Next, flip through the span of pages the professor assigned, and Write down the name of every case that appears. There will be 'major cases,' the ones that are excerpted in edited form, and 'squibs,' the cases that are mentioned and discussed in a paragraph or two in the professor's linking text between major cases.

b) In commercial outlines find the pages where the cases you've listed are discussed. Read that section of the commercial outline for understanding, marking the holdings of your listed cases, and any explanatory text discussing how the cases affect each other. Don't try to memorize things or write anything down yet - just read for general understanding. What you're looking for is an overview of the night's reading in that subject - a context in which to put the cases you're about to read. Think of the law as a series of somewhat linear lengths of chain. Each case you read adds another link to the development of the law.

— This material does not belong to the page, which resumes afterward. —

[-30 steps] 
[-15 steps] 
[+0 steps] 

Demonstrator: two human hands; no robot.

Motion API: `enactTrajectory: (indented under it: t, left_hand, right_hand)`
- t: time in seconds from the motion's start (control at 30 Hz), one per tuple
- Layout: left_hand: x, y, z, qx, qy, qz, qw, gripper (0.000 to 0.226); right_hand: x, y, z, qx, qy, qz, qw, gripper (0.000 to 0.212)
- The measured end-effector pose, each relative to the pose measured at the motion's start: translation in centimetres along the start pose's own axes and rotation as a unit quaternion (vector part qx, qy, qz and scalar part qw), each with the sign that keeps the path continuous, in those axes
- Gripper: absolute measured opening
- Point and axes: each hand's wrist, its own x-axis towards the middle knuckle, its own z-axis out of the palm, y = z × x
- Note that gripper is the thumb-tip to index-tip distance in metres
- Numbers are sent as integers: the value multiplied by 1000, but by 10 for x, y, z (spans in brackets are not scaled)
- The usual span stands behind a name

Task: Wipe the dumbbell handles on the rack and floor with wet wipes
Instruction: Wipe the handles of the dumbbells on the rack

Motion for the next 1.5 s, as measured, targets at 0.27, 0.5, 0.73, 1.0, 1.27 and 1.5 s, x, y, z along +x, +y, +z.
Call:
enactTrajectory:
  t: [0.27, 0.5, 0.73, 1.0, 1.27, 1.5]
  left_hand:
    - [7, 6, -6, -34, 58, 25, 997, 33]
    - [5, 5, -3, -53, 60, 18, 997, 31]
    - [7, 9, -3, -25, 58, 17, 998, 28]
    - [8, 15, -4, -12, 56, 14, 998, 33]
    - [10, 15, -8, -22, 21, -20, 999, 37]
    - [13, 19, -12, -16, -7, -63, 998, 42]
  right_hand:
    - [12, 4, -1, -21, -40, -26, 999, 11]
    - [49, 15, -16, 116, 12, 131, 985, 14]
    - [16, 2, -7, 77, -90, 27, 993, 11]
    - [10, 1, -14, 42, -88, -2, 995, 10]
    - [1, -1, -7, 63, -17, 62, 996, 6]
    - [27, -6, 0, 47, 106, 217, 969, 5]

That the magic epiphany you're striving for in each of the subjects you'll study in law school - to be able to follow the cases, link by link down the chain, until you finally grasp the big picture of how all the cases work together to develop and govern a particular area of law, and where the unanswered questions remain, and what the next links in the chain might look like.

c)
GREEN: facts
YELLOW: critical legal reasoning
PINK/RED: holding; court; judge; procedural posture, deposition (affirmed reversed, remanded)
BLUE: important precedents cited and their holdings
ORANGE: important dissenting remarks

Now do the case book reading.
First, skim the case completely from beginning to end. Just read. No pen, no highlighter, nothing.
Force yourself not to get too bogged down in minutiae. Just get a sense for how the case is organized, what the case is about, what the holding is, and how much good supporting reasoning is provided. Resist the urge to mark anything. An average-size case should take you ten to fifteen minutes to get through.
When you've finished skimming the case, you're ready to start briefing it. Highlight SPARINGLY. Mark the court, writing judge, procedural posture, and holding in red, the most relevant facts in green, the most persuasive or historically important reasoning in yellow, significant case precedent in blue, and andy notable reasoning in the dissent in orange. You should see a lot more black-and-white, unmarked passages than you do highlighted sections.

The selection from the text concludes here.